Required work =
The line containing "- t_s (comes" marks the end: output every line of the data up to it, and that line too, exactly as written.
:: Records provided ::
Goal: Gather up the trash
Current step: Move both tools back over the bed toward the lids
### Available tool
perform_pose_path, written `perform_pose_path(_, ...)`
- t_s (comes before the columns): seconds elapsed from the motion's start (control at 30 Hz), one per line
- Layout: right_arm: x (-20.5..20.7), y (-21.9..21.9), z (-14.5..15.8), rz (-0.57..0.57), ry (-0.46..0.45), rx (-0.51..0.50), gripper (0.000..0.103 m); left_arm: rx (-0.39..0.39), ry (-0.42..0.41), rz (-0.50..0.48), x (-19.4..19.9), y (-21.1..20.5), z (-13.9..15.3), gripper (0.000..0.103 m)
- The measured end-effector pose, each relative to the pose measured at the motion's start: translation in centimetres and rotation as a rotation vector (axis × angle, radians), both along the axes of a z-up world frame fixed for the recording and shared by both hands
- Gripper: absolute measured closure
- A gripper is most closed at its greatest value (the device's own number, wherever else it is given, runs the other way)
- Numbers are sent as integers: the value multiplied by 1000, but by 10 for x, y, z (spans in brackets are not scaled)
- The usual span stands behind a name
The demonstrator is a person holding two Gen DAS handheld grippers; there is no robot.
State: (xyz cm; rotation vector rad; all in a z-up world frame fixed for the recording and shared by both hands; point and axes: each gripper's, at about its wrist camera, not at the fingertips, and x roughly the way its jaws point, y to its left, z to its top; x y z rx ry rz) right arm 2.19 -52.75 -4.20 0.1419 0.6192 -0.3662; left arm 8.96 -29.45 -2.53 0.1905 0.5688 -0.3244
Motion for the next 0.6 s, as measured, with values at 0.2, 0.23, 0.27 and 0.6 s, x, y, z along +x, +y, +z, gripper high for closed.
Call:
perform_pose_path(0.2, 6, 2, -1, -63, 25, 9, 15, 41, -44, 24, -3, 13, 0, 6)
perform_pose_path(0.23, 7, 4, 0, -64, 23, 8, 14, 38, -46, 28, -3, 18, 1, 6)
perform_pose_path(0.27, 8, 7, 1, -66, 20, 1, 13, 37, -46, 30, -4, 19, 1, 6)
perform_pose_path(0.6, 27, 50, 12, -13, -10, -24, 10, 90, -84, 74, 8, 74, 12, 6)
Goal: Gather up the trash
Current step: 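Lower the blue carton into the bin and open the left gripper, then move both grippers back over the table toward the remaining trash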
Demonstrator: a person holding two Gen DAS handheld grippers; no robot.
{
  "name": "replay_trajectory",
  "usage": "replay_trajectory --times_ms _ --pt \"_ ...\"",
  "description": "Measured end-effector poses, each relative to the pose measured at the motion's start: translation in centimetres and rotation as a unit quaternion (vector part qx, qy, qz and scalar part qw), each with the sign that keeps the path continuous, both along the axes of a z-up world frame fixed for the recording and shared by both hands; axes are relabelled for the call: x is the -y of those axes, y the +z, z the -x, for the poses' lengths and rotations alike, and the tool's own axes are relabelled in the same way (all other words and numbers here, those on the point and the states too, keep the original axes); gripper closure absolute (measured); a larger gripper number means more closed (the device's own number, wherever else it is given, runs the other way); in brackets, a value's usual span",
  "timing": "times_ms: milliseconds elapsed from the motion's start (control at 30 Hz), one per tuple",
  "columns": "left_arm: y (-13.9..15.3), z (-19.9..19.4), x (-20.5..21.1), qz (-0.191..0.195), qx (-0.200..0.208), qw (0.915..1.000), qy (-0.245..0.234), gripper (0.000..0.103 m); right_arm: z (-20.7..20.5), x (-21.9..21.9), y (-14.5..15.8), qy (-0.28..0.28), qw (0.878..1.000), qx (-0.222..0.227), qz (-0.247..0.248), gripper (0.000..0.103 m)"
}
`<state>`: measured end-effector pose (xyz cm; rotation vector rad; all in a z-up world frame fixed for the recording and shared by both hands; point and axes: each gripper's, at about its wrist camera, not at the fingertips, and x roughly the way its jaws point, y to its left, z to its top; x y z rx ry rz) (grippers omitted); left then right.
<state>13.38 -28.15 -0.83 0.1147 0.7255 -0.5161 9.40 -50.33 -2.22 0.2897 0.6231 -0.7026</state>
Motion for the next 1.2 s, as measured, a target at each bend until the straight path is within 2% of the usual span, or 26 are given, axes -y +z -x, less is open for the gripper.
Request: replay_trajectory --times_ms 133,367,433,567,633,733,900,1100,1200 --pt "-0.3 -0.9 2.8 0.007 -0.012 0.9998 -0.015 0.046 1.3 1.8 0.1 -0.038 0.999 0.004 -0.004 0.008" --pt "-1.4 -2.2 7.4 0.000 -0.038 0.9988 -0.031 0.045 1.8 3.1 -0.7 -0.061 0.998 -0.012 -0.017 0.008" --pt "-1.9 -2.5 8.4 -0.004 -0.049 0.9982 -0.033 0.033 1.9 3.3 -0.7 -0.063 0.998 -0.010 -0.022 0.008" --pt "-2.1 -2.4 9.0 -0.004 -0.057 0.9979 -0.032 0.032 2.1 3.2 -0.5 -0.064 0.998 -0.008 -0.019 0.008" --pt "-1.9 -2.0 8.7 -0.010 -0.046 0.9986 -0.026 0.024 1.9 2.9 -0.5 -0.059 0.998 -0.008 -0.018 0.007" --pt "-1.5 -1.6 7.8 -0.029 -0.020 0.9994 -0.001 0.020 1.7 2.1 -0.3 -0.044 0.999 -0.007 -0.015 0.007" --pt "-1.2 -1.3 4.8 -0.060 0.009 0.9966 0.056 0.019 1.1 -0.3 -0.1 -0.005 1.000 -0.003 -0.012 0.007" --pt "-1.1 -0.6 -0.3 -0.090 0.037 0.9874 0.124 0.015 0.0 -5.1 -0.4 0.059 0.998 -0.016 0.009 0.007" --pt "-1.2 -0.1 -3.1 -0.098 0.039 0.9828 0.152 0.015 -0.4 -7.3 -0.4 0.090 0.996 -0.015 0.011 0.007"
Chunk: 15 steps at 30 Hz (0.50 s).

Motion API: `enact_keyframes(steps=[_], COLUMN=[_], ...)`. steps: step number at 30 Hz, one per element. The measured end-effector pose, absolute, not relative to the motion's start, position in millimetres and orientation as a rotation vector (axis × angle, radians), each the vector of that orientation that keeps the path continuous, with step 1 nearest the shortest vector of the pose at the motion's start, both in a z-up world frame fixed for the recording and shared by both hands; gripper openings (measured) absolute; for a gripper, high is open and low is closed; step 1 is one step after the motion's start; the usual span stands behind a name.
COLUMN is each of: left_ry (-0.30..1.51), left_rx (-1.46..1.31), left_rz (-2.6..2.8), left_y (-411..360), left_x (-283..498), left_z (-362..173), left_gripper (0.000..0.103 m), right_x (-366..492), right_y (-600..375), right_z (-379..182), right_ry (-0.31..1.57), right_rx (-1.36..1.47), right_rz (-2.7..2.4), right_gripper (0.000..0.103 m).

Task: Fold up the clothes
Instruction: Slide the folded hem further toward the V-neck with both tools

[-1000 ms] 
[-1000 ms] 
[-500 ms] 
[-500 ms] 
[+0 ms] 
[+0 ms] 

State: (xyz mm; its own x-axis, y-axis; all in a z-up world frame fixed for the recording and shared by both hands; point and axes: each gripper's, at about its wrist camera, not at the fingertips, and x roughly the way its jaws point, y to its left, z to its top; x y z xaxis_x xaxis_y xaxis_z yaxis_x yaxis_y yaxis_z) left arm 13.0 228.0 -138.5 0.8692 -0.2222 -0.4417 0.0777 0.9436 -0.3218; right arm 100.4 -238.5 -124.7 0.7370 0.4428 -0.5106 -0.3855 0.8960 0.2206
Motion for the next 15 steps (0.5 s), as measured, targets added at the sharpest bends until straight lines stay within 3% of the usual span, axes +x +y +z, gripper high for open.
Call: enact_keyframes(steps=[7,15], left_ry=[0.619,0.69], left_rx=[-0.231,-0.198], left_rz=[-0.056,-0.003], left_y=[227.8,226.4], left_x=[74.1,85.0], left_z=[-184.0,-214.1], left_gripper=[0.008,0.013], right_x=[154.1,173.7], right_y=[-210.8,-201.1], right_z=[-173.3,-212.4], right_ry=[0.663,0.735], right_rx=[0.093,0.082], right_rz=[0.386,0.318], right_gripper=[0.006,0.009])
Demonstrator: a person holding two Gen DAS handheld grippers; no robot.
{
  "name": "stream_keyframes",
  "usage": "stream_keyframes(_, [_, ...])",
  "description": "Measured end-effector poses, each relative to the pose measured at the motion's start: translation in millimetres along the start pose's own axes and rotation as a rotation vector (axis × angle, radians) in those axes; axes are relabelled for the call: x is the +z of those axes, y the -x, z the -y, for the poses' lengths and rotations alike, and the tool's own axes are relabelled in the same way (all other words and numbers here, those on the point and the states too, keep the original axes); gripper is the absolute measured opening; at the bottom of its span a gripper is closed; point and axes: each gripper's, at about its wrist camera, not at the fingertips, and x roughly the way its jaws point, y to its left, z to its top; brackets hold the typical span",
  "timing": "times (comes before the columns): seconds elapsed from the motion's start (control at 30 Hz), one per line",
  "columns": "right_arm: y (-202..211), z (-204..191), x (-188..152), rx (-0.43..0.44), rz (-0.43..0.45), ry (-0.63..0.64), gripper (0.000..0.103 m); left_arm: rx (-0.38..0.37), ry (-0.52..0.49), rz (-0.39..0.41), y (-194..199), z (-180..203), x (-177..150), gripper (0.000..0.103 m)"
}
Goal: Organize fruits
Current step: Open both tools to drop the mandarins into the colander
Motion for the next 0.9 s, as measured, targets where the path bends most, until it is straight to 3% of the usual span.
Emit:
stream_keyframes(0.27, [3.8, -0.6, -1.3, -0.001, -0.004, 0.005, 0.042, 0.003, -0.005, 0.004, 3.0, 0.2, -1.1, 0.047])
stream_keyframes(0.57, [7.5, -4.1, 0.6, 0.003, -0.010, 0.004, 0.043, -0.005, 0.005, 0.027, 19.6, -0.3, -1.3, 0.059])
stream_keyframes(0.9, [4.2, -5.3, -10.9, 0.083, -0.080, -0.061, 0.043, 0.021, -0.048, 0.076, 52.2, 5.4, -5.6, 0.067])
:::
Task response =
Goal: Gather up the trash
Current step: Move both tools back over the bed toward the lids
### Available tool
perform_pose_path, written `perform_pose_path(_, ...)`
- t_s (comes before the columns): seconds elapsed from the motion's start (control at 30 Hz), one per line

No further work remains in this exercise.